START SOURCE RECORDS

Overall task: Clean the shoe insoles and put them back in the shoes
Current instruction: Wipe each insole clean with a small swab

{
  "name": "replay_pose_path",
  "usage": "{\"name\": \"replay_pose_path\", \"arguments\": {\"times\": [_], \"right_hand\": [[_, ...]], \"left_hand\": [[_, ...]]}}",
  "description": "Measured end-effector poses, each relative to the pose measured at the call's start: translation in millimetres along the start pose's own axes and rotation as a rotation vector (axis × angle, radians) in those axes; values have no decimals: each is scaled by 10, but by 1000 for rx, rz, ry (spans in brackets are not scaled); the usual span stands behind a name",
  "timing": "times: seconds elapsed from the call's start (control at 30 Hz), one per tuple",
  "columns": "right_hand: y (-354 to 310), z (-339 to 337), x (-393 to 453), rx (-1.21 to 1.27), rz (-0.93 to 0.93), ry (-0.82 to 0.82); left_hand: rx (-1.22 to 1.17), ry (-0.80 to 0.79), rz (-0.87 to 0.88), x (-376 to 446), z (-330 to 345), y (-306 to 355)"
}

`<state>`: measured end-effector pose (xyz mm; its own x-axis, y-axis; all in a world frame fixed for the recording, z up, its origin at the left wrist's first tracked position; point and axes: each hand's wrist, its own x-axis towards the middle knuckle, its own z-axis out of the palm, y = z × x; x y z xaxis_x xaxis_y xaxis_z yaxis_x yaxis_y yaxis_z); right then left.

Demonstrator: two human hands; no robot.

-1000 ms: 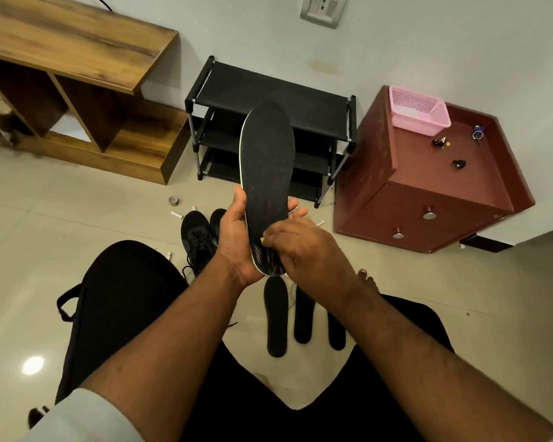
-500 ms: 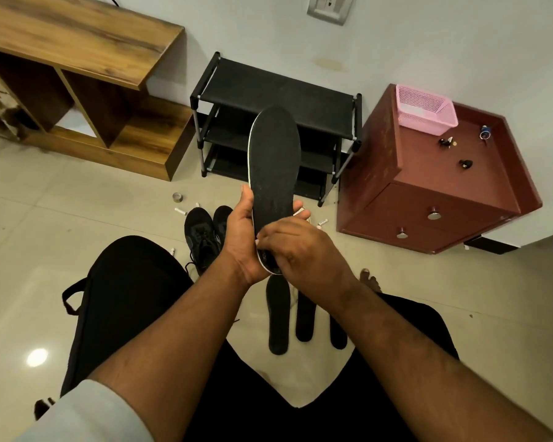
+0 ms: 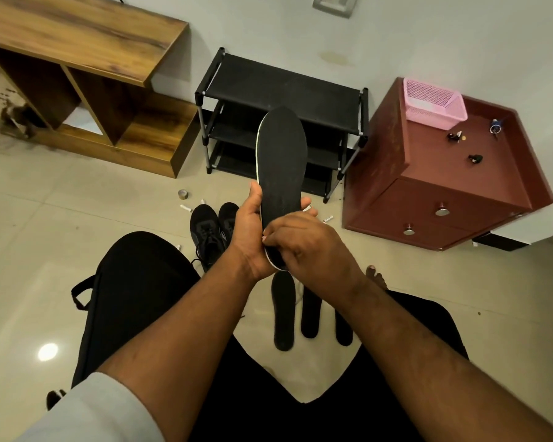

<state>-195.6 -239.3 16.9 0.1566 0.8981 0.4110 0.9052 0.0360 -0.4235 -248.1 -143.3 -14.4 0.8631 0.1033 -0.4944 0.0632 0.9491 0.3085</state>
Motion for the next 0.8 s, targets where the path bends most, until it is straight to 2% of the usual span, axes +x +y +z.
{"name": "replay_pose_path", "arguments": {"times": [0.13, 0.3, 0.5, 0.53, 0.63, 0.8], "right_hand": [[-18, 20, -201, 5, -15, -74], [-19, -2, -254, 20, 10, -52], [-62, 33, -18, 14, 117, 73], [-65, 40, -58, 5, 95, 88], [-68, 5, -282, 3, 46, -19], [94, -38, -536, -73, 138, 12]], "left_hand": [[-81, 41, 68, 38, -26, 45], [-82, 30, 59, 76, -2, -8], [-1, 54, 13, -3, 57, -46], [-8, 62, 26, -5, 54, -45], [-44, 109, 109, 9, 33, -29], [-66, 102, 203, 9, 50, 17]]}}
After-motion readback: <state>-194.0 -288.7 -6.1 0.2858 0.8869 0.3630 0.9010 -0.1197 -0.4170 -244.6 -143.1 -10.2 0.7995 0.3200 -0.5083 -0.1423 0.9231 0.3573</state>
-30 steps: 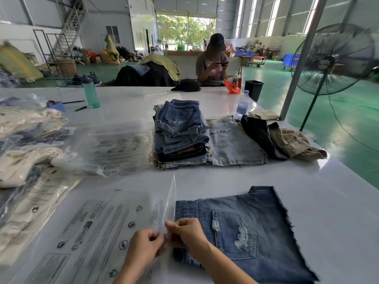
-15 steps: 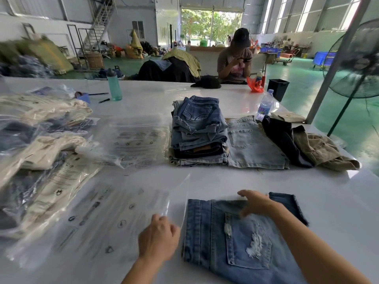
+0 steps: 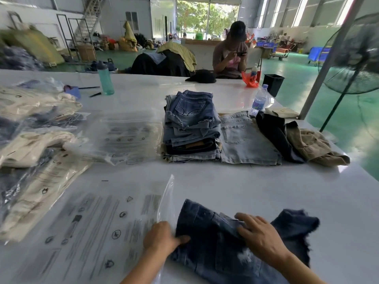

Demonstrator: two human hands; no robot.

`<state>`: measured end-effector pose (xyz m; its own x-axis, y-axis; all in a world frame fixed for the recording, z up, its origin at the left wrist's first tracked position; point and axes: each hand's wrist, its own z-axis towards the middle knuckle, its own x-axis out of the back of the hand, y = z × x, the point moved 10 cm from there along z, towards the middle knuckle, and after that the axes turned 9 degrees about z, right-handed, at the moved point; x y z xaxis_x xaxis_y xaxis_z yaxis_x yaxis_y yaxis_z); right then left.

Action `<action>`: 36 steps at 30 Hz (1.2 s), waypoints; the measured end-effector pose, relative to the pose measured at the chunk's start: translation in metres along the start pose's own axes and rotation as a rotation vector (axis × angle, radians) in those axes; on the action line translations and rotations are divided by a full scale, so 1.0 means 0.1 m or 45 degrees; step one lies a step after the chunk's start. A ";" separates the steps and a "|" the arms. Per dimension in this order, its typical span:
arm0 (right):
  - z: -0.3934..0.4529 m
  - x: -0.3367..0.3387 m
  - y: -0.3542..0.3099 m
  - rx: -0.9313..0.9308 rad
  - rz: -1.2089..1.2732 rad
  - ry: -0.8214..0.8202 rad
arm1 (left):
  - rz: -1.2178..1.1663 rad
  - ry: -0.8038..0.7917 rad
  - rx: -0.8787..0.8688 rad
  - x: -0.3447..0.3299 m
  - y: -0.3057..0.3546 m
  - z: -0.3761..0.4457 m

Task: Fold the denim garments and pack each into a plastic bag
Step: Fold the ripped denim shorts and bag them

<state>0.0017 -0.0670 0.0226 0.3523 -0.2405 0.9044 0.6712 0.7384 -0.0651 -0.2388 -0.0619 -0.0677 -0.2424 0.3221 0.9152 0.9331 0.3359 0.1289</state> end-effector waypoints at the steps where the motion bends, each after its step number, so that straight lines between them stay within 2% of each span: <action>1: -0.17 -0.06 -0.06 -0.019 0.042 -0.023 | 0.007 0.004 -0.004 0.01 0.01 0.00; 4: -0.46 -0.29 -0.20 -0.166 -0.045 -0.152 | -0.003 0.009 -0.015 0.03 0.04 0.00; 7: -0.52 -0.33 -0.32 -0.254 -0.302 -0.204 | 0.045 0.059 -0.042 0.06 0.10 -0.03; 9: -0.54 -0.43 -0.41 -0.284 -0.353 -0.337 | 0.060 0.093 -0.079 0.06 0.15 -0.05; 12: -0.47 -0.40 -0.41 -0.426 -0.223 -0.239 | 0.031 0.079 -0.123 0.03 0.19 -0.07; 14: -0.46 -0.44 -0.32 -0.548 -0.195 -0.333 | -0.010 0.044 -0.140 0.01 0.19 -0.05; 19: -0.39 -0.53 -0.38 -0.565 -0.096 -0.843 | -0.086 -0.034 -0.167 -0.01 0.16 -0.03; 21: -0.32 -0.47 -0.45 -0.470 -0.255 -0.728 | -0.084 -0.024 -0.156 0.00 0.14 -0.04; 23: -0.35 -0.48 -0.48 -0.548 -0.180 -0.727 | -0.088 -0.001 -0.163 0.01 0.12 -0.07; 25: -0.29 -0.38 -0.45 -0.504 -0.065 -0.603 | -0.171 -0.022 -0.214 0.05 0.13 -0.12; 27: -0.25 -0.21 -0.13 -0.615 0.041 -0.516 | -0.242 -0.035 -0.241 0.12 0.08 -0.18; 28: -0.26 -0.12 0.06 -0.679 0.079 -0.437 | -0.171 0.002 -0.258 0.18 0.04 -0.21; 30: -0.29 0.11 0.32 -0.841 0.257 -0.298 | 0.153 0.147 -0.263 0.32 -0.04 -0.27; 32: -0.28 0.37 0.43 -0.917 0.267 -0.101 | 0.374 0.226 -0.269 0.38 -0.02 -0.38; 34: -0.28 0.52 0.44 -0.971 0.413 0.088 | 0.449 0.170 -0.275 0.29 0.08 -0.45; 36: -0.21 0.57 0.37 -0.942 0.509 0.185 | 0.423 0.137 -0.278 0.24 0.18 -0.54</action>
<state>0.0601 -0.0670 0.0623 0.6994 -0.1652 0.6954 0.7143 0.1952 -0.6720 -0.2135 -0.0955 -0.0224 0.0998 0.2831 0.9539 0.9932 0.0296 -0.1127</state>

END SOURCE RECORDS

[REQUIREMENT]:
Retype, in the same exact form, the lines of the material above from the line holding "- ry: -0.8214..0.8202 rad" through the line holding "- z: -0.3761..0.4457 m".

[RESPONSE TO THIS EXERCISE]:
  - ry: -0.8214..0.8202 rad
arm1 (left):
  - rz: -1.2178..1.1663 rad
  - ry: -0.8038..0.7917 rad
  - rx: -0.8787..0.8688 rad
  - x: -0.3447..0.3299 m
  - y: -0.3057..0.3546 m
  - z: -0.3761..0.4457 m

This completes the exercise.